At a certain college, 15% of the students received an A in their required math course, 10% receieved an A in their required chemistry course, and 5% received an A in both. A student is selected at random.

a.) What is the probability that he received an A in either chemistry or math?

b.) What is the probability that he received an A in chemistry, if he had an A in math?

c.) What is the probability that he received an A in math, if he had an A in chemistry?

d.) Are the events " A in math" and "A in chemistry" independent?

To find the probabilities in this scenario, we can use the concept of set theory and the inclusion-exclusion principle. Let's go through each question:

a.) What is the probability that he received an A in either chemistry or math?

To calculate the probability that a student received an A in either one of the courses, we need to add the individual probabilities of receiving an A in each course and subtract the probability of receiving an A in both courses.

Let's denote:
P(A_math) as the probability of receiving an A in math,
P(A_chem) as the probability of receiving an A in chemistry,
P(A_math ∩ A_chem) as the probability of receiving an A in both courses.

To find the probability that he received an A in either math or chemistry, we use the formula:
P(A_math or A_chem) = P(A_math) + P(A_chem) - P(A_math ∩ A_chem)

Given that P(A_math) = 0.15, P(A_chem) = 0.1, and P(A_math ∩ A_chem) = 0.05, we can calculate:
P(A_math or A_chem) = 0.15 + 0.1 - 0.05 = 0.2

Therefore, the probability that the student received an A in either chemistry or math is 0.2 or 20%.

b.) What is the probability that he received an A in chemistry if he had an A in math?

To find this conditional probability, we need to consider the ratio of students who received an A in both math and chemistry to the total number of students who received an A in math.

The conditional probability can be calculated using this formula:
P(A_chem | A_math) = P(A_math ∩ A_chem) / P(A_math)

Given that P(A_math ∩ A_chem) = 0.05 and P(A_math) = 0.15, we can calculate:
P(A_chem | A_math) = 0.05 / 0.15 = 1/3 = 0.3333...

Therefore, the probability that the student received an A in chemistry, given that they received an A in math, is approximately 0.3333 or 33.33%.

c.) What is the probability that he received an A in math, if he had an A in chemistry?

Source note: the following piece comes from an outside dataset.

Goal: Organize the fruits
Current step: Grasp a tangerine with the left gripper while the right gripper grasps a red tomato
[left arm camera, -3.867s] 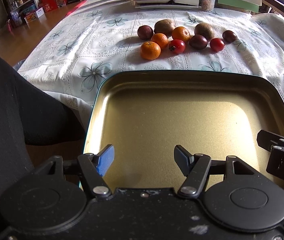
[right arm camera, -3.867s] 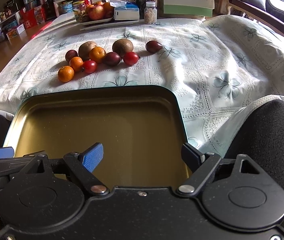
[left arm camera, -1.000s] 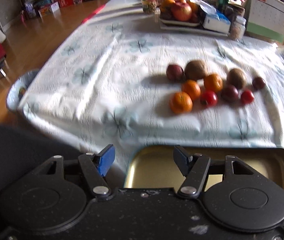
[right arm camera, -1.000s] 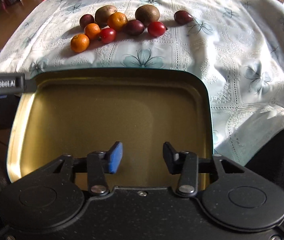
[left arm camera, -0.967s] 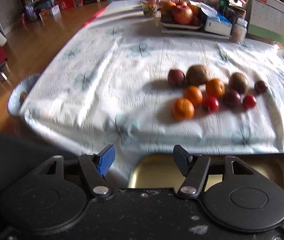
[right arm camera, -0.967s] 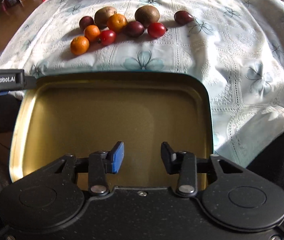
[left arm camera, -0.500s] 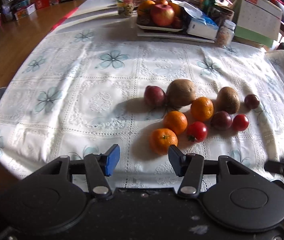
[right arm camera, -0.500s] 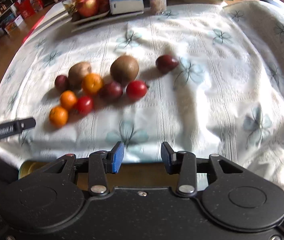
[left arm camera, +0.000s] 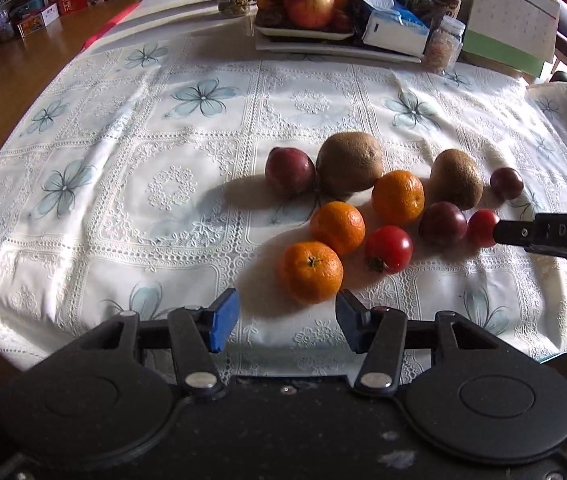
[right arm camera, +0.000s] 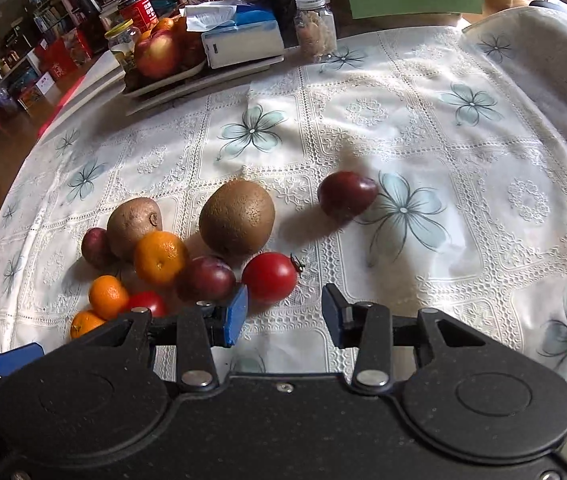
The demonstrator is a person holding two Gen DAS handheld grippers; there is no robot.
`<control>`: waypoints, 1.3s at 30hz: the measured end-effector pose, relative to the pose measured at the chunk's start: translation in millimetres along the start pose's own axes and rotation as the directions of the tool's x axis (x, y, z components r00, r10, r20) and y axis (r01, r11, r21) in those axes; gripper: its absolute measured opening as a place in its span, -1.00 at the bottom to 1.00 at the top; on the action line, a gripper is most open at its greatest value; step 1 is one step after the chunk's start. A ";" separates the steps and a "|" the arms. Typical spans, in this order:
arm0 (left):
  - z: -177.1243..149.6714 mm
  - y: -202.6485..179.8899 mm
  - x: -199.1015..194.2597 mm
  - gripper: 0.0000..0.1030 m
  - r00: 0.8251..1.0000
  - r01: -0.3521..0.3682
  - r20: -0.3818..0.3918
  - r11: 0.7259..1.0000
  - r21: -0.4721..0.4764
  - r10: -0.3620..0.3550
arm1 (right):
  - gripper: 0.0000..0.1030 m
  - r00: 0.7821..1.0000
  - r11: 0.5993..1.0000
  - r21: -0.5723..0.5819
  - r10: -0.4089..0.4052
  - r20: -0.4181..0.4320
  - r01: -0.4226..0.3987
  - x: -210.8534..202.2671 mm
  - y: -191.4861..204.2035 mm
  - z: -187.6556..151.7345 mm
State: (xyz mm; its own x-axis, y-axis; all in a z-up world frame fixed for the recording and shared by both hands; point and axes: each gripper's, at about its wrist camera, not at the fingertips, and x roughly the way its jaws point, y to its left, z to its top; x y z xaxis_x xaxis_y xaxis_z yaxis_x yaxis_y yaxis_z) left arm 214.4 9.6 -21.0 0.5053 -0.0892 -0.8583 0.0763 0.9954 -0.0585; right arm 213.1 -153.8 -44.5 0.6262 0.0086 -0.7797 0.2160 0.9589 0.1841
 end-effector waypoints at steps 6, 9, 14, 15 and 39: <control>1.2 -0.1 13.1 0.07 1.000 -0.007 -0.028 1.000 -0.017 0.006 | 0.08 1.000 1.000 -0.024 0.017 -0.001 -0.017 18.9 1.1 0.2; 4.7 0.3 18.5 0.08 0.999 -0.016 -0.029 0.999 -0.036 0.015 | 0.09 0.999 0.999 -0.027 0.034 0.011 -0.034 24.5 2.9 -0.1; 8.3 -4.5 28.5 0.13 0.999 -0.015 -0.038 0.999 -0.043 0.013 | 0.19 0.999 0.999 -0.034 0.006 0.054 -0.004 26.5 4.8 1.4; 8.0 -5.8 29.6 0.13 0.999 -0.019 -0.038 0.999 -0.039 0.018 | 0.19 0.999 1.000 -0.030 -0.001 0.053 0.003 26.9 4.2 1.4; 13.8 3.4 34.5 -0.17 0.998 0.056 -0.002 0.991 -0.124 -0.057 | -0.03 0.998 0.998 -0.026 0.060 0.021 -0.059 27.2 3.0 -4.5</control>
State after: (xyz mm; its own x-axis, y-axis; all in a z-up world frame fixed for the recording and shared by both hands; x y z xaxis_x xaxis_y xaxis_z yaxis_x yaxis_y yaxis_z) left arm 243.9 9.4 -43.7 0.4983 -0.1452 -0.8547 -0.0026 0.9856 -0.1689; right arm 227.4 -149.5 -67.8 0.6537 0.0597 -0.7544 0.1591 0.9637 0.2142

Similar to the previous question, we need to find the conditional probability, but this time considering the ratio of students who received an A in both math and chemistry to the total number of students who received an A in chemistry.

The conditional probability can be calculated using this formula:
P(A_math | A_chem) = P(A_math ∩ A_chem) / P(A_chem)

Given that P(A_math ∩ A_chem) = 0.05 and P(A_chem) = 0.1, we can calculate:
P(A_math | A_chem) = 0.05 / 0.1 = 1/2 = 0.5

Therefore, the probability that the student received an A in math, given that they received an A in chemistry, is 0.5 or 50%.

d.) Are the events "A in math" and "A in chemistry" independent?

Two events A and B are considered independent if the occurrence of one does not affect the probability of the other. In this case, to determine if "A in math" and "A in chemistry" are independent, we need to compare the individual probabilities with the joint probability.

If P(A) * P(B) = P(A ∩ B), then the events are independent.

Given that:
P(A_math) = 0.15,
P(A_chem) = 0.1,
P(A_math ∩ A_chem) = 0.05,

Let's calculate:
P(A_math) * P(A_chem) = 0.15 * 0.1 = 0.015,

Since P(A_math) * P(A_chem) ≠ P(A_math ∩ A_chem), i.e., 0.015 ≠ 0.05, the events "A in math" and "A in chemistry" are not independent.

Therefore, receiving an A in math and receiving an A in chemistry are dependent events.